Work to be completed — If a line in the listing below includes the word "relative", pick it out.
(Data excerpts begins)
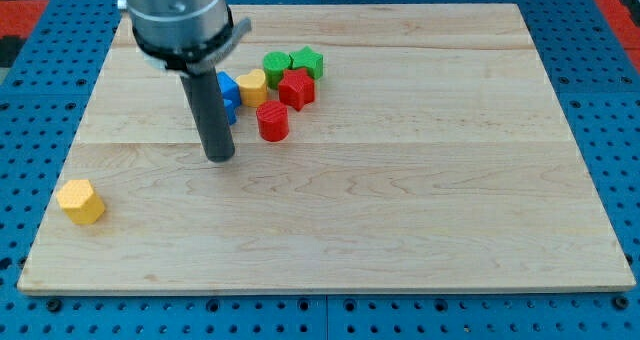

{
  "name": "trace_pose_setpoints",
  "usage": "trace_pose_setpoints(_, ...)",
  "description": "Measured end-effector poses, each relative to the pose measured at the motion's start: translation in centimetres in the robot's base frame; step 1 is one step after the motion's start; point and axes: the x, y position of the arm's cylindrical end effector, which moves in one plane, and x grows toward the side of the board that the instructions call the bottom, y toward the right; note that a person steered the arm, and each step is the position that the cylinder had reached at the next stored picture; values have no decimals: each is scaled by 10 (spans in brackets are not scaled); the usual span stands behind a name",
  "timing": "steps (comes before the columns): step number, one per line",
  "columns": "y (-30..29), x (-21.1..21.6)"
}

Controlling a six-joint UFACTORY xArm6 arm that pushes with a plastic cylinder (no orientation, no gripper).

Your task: Push the yellow hexagon towards the bottom centre of the board

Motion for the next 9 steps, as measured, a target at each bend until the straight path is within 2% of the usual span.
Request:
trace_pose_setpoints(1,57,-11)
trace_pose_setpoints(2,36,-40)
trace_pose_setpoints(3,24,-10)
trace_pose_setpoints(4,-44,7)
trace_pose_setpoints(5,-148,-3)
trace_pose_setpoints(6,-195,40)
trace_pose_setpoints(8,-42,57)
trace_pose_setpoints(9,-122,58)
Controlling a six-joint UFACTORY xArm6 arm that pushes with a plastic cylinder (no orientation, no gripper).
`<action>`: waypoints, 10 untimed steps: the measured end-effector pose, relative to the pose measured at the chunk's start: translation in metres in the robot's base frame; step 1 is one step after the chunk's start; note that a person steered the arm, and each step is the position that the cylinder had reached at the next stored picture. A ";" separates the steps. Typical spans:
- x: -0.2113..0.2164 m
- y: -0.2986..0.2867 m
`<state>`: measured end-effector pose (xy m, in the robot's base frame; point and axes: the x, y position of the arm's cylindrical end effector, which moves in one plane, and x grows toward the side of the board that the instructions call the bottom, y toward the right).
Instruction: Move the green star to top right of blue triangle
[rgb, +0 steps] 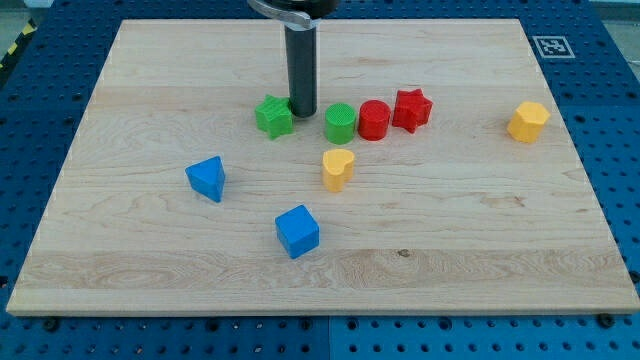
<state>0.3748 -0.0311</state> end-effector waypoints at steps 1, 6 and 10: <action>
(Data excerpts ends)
Written response —
  "description": "Measured end-effector poses, each relative to the pose measured at the motion's start: translation in centimetres in the robot's base frame; step 1 is one step after the motion's start; point and axes: the x, y position of the arm's cylindrical end effector, which moves in one plane, and x grows toward the side of the board that the instructions call the bottom, y toward the right; note that a person steered the arm, and each step is the position that the cylinder had reached at the next stored picture; values have no decimals: each is scaled by 10 (spans in brackets are not scaled); the usual span stands behind a name",
`<action>`: waypoints, 10 untimed steps: the measured end-effector pose, relative to the pose measured at the chunk's start: translation in metres in the robot's base frame; step 1 is one step after the chunk's start; note that a person steered the arm, and each step is the position that the cylinder had reached at the next stored picture. A ";" separates the steps. Typical spans:

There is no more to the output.